Give back the entire listing below, unaltered.

━━━━━━━━

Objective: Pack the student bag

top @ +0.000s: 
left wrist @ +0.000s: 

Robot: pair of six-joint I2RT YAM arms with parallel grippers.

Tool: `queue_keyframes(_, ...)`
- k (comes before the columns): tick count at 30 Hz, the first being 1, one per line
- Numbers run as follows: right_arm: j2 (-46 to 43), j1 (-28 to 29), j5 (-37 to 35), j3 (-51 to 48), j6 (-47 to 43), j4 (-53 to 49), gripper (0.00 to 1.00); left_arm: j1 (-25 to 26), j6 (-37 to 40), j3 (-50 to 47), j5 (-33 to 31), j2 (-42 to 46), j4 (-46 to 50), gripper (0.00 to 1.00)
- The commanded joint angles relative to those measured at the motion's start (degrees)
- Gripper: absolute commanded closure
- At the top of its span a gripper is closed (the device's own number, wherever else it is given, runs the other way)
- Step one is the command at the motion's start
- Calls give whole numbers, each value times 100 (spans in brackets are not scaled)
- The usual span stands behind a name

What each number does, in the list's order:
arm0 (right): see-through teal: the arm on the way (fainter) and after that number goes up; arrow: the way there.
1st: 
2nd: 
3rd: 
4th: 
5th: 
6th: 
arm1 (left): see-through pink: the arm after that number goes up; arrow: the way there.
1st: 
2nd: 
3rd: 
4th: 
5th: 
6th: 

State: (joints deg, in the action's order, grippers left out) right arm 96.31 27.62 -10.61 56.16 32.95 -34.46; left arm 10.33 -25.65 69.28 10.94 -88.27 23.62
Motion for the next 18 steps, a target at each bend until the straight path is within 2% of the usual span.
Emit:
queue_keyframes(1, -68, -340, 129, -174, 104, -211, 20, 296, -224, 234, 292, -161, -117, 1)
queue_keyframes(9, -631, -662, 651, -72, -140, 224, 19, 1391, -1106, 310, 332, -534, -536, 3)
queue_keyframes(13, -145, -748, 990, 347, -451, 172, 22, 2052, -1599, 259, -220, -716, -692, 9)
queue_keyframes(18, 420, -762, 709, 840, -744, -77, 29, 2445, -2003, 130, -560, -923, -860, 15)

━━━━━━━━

(Exercise output)
Objective: Pack the student bag

top @ +0.000s: 
left wrist @ +0.000s: 

Robot: pair of six-joint I2RT YAM arms with parallel grippers.

Tool: `queue_keyframes(_, ...)`
- k (comes before the columns): tick count at 30 Hz, the first being 1, one per line
- Numbers run as follows: right_arm: j2 (-46 to 43), j1 (-28 to 29), j5 (-37 to 35), j3 (-51 to 48), j6 (-47 to 43), j4 (-53 to 49), gripper (0.00 to 1.00); left_arm: j1 (-25 to 26), j6 (-37 to 40), j3 (-50 to 47), j5 (-33 to 31), j2 (-42 to 46), j4 (-46 to 50), gripper (0.00 to 1.00)
- The commanded joint angles relative to those measured at the motion's start (degrees)
- Gripper: absolute commanded closure
- At the top of its span a gripper is closed (the device's own number, wherever else it is given, runs the other way)
- Step one is the command at the motion's start
- Calls give whole numbers, each value times 100 (spans in brackets are not scaled)
- The usual span stands behind a name

What each number does, in the list's order:
arm0 (right): see-through teal: the arm on the way (fainter) and after that number goes up; arrow: the way there.
1st: 
2nd: 
3rd: 
4th: 
5th: 
6th: 
arm1 (left): see-through pink: the arm after that number goes up; arrow: the way there.
1st: 
2nd: 
3rd: 
4th: 
5th: 
6th: 

State: (joints deg, in the action's order, grippers left out) right arm 96.31 27.62 -10.61 56.16 32.95 -34.46; left arm 10.33 -25.65 69.28 10.94 -88.27 23.62
Motion for the next 18 steps, a target at each bend until the straight path is within 2% of the usual span.
Emit:
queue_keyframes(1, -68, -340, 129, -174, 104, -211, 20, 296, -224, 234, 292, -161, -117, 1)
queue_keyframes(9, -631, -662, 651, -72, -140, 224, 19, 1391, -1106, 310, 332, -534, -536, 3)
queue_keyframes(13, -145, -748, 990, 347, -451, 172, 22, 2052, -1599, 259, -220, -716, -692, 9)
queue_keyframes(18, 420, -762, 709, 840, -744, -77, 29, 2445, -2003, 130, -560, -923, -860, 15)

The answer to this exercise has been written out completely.